» **HOW TO COMPLETE THIS TASK**
Copy out exactly the line that contains "Labeling batch C. For the image above, tag the finger" and all lines following it to the end of the data.

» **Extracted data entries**
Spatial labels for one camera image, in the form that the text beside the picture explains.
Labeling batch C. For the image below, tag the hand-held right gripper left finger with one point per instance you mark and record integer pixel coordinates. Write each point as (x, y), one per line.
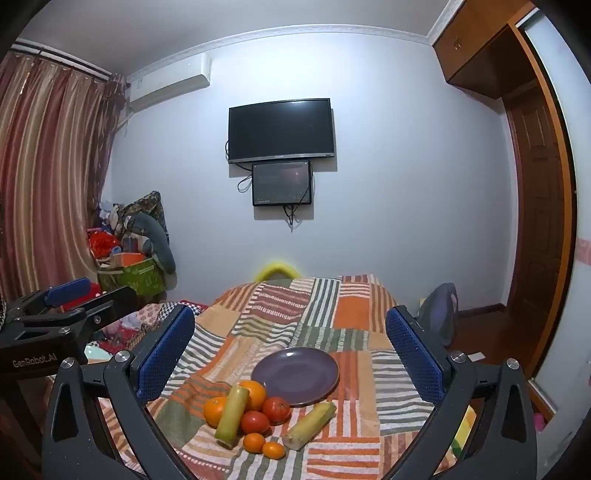
(164, 357)

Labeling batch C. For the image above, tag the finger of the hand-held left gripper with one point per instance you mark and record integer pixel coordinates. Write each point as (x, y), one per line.
(108, 309)
(69, 290)

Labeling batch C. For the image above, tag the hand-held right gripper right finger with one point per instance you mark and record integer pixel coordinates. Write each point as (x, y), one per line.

» **WRITTEN ANSWER**
Labeling batch C. For the image above, tag the finger of the hand-held left gripper with one point per instance you mark and record integer pixel coordinates. Write each point as (x, y), one per line.
(108, 309)
(69, 290)

Labeling batch C. For the image above, tag the hand-held right gripper right finger with one point per instance you mark and record integer pixel coordinates. Write each point as (x, y), one per line.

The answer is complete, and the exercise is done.